-- Published: Friday, 16 December 2016 | Print | Disqus
By Market Anthropology
Rattling an already skittish government bond market, Chair Yellen delivered another seasonal interest rate hike with seemingly greater resolution that the New Year will be tighter than the last… The Fed's holiday wishes had all the usual hawkish trappings we've seen from time to time when the data aligns, with greater confidences in the economy that not one – but three, separate rate hikes could be delivered next year. Not surprisingly, the expedited path sent the dollar and shorter-term yields screaming, the net effect of which hit hardest at emerging market debt and equities as well as gold – that had already lost its luster since the US presidential election last month.
Of course cynics and trends be damned, as many – ourselves included, have tasted a respective macro victory over the past few years only to find it to be more ephemeral than satisfying. Generally speaking, trending markets became increasingly range bound with the transitional illusion that a more lasting pivot was closer than it actually was – or perhaps is. Essentially, markets became more or less a fractal expression of the Fed’s own collective range of confidence with enacting policy.
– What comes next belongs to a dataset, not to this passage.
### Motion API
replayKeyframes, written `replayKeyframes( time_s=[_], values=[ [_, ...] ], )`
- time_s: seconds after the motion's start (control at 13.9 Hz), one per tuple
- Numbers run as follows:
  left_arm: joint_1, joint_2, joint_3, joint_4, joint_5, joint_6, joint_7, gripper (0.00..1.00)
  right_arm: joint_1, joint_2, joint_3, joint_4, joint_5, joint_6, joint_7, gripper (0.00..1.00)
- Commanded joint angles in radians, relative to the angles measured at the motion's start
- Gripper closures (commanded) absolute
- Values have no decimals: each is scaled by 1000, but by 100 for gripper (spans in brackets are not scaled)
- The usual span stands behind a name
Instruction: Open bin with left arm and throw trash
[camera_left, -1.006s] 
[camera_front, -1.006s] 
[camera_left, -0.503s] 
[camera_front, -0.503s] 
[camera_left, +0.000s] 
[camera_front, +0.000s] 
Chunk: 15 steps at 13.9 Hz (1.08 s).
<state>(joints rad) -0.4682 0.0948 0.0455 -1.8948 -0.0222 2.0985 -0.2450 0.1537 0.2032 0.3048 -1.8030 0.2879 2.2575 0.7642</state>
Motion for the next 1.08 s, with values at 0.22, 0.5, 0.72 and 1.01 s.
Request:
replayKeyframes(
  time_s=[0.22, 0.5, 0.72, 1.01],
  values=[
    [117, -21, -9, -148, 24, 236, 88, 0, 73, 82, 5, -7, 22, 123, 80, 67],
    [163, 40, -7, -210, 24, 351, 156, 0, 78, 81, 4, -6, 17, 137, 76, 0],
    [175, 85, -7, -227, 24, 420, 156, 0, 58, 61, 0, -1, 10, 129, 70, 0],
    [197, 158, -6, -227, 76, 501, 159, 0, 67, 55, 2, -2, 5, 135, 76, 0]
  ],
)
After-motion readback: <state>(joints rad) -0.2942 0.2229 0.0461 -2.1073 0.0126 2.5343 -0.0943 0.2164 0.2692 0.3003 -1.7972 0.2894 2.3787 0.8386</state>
The question today is has that calculus changed and will the Fed or Trump be able to maintain a breakout – or even an illusion of one, as who’s to say where reflexive expectations become reality.
While the strength in the dollar this quarter has certainly given pause to our own expectations of a cyclical move south, we continue to look through the wide-angle lens of a more long-term prism on the dollar and yields that we have argued points towards another reversion to the mean of both the Fed’s own confidence in enacting policy as well as the respective long-term downtrends in the dollar and yields. Overall, although it certainly has not been a crisp pivot lower for the dollar, we are again reminded it is the trough of the very long-term cycle, which as history depicts pivots with less volatility than the sharp reversals witnessed at secular highs – e.g. yields 1981, dollar 1985.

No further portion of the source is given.